Yi Li, Hart Jaime E, Roscoe Charlotte, Mehta Unnati V, Pescador Jimenez Marcia, Lin Pi-I Debby, Suel Esra, Hystad Perry, Hankey Steve, Zhang Wenwen, Okereke Olivia I, Laden Francine, James Peter
Division of Chronic Disease Research Across the Lifecourse (CoRAL), Department of Population Medicine, Harvard Medical School and Harvard Pilgrim Health Care Institute, Boston, MA, USA; Department of Nutrition, Harvard T.H. Chan School of Public Health, Boston, MA, USA.
Channing Division of Network Medicine, Department of Medicine, Brigham and Women's Hospital and Harvard Medical School, Boston, MA, USA; Department of Environmental Health, Harvard T.H. Chan School of Public Health, Boston, MA, USA.
Environ Int. 2025 Apr;198:109429. doi: 10.1016/j.envint.2025.109429. Epub 2025 Apr 4.
Greenspace exposure is associated with lower depression risk. However, most studies have measured greenspace exposure using satellite-based vegetation indices, leading to potential exposure misclassification and limited policy relevance. We examined the association of street-view greenspace measures with incident depression in a prospective cohort of US women.
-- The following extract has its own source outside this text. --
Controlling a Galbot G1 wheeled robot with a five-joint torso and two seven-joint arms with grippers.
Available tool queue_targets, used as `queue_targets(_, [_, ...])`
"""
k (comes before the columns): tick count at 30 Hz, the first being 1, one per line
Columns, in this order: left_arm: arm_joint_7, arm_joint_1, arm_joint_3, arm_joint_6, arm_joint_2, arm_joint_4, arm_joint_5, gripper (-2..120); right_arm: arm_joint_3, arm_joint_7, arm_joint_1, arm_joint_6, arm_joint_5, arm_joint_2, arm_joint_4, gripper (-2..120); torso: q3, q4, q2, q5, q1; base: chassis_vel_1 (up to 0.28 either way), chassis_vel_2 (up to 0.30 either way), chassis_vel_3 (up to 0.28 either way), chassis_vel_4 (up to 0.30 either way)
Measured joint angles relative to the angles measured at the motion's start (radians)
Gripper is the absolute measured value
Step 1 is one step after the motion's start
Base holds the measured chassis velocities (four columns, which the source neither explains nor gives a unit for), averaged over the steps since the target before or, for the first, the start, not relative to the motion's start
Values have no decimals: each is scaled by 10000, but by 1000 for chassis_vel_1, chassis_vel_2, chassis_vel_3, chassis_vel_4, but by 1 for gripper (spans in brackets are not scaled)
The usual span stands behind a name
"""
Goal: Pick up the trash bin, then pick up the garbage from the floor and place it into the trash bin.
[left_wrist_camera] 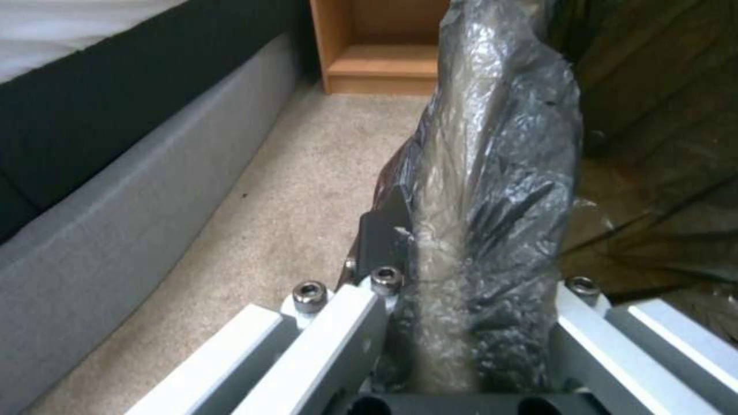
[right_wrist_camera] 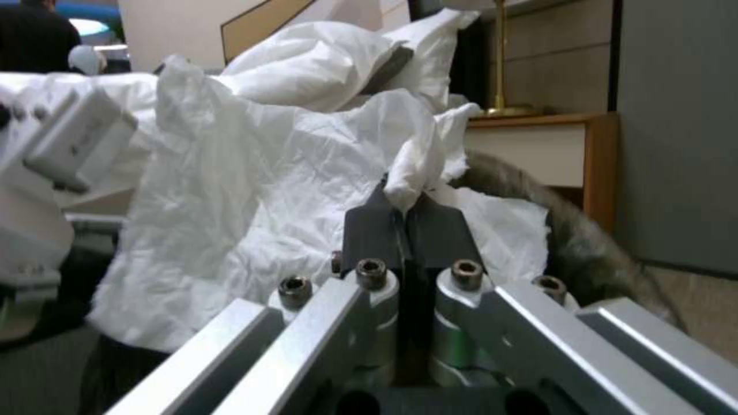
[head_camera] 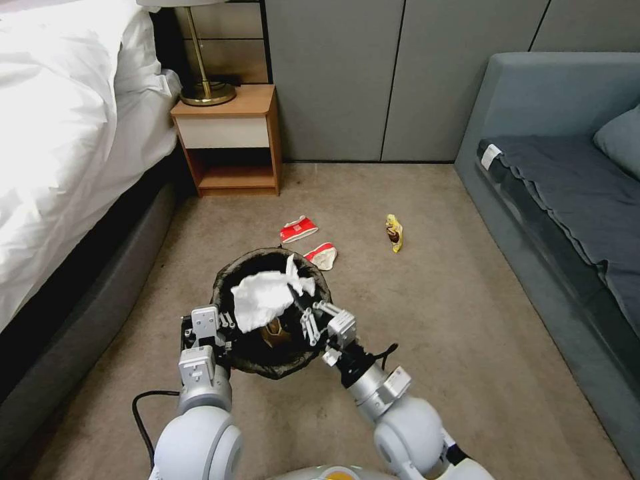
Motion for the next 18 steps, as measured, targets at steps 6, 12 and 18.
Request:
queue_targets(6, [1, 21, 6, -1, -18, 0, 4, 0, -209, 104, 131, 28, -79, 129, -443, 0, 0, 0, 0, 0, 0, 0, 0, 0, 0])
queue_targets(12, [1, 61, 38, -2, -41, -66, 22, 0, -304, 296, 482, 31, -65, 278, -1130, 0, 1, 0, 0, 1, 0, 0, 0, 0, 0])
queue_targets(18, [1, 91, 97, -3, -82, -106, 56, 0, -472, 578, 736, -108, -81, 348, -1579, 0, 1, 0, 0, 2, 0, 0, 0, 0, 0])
We applied deep learning segmentation models to 350 million US street-view images nationwide (2007-2020) to derive ground-level greenspace metrics, including percentage of trees, grass, and other greenspace (plants/flowers/fields), and linked metrics to Nurses' Health Study II participants' residences (N = 33,490) within 500 m each year. Cox proportional hazards models estimated the relationship between street-view greenspace metrics and incident depression, assessed through self-report of clinician-diagnosed depression or regular antidepressant use and adjusted for individual- and area-level factors.
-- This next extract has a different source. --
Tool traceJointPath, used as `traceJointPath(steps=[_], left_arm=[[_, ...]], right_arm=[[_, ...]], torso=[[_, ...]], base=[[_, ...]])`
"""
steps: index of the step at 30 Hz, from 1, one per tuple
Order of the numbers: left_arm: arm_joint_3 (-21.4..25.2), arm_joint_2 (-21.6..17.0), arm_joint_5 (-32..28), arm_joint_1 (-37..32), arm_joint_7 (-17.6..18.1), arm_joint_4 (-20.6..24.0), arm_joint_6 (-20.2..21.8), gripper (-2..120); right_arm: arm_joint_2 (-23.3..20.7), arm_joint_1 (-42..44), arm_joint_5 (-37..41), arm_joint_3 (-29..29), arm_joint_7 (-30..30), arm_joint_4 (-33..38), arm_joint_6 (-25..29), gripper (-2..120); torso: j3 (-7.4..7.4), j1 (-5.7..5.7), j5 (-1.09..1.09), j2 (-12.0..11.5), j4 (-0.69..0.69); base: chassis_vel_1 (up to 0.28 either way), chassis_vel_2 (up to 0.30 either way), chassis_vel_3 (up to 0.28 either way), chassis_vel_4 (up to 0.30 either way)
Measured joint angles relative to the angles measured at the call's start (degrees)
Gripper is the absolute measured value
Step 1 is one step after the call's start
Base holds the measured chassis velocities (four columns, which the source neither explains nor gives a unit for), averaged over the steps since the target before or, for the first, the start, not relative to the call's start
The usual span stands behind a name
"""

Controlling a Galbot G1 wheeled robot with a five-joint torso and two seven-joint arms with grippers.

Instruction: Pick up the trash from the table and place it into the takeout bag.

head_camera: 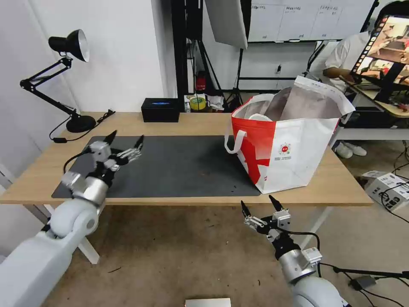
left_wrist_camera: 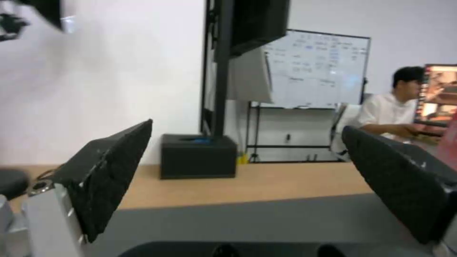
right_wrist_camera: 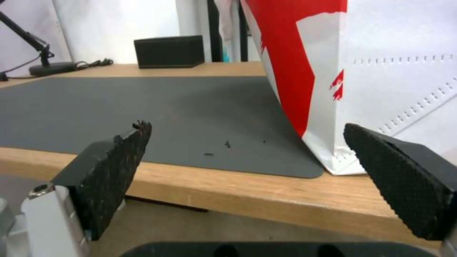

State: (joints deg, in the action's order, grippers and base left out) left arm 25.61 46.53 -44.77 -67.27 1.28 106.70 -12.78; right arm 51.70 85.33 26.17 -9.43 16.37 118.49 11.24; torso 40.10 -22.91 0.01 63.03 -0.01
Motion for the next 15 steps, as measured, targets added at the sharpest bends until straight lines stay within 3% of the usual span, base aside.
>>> traceJointPath(steps=[7,15], left_arm=[[6.6,3.2,5.1,-10.2,-1.3,-1.2,-4.2,100],[8.6,4.9,6.8,-15.4,-2.4,-3.2,-7.1,100]], right_arm=[[0.0,0.0,0.0,0.0,0.0,0.0,0.0,100],[0.0,0.0,0.0,0.0,0.0,0.0,0.0,100]], torso=[[0.0,0.0,-0.02,0.0,0.01],[0.0,0.0,-0.01,0.0,0.01]], base=[[0.0,0.0,0.0,0.0],[0.0,0.0,0.0,0.0]])
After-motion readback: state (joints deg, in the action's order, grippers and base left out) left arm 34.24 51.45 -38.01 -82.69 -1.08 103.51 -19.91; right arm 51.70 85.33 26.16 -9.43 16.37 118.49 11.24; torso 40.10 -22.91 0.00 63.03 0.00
In adjusted models, higher percentages of street-view trees were inversely associated with incident depression (HR per IQR, 0.98; 95%CI: 0.94-1.01) and specifically clinician-diagnosed depression (HR per IQR, 0.94; 95%CI: 0.90-0.99). Higher percentages of street-view grass were also inversely associated with incident depression, but only in areas with low particulate matter (PM) levels (HR per IQR, 0.79; 95%CI: 0.71-0.86). Results were consistent after adjusting for additional spatial and behavioral factors, and persisted after adjusting for traditional satellite-based vegetation indices.
We observed participants who lived in areas with more trees visible in street-view images had a lower risk of depression. Our findings suggest tree-planting interventions may reduce depression risk.
接触绿地与较低的抑郁风险相关。然而,大多数研究使用基于卫星的植被指数来衡量绿地接触情况,这可能导致接触情况的错误分类,且政策相关性有限。我们在美国女性前瞻性队列中研究了街景绿地测量指标与新发抑郁症之间的关联。
我们将深度学习分割模型应用于全国3.5亿张美国街景图像(2007 - 2020年),以得出地面绿地指标,包括树木、草地和其他绿地(植物/花卉/田地)的百分比,并将这些指标与护士健康研究II参与者每年在500米范围内的住所(N = 33490)相联系。Cox比例风险模型估计了街景绿地指标与新发抑郁症之间的关系,通过临床医生诊断的抑郁症自我报告或常规抗抑郁药物使用情况进行评估,并对个体和区域层面的因素进行了调整。
在调整后的模型中,街景树木百分比越高与新发抑郁症呈负相关(每IQR的HR为0.98;95%CI:0.94 - 1.01),特别是与临床医生诊断的抑郁症(每IQR的HR为0.94;95%CI:0.90 - 0.99)。街景草地百分比越高也与新发抑郁症呈负相关,但仅在颗粒物(PM)水平较低的地区(每IQR的HR为0.79;95%CI:0.71 - 0.86)。在调整了额外的空间和行为因素后结果一致,在调整了传统的基于卫星的植被指数后结果仍然存在。
我们观察到,居住在街景图像中可见树木较多地区的参与者患抑郁症的风险较低。我们的研究结果表明,植树干预可能降低抑郁症风险。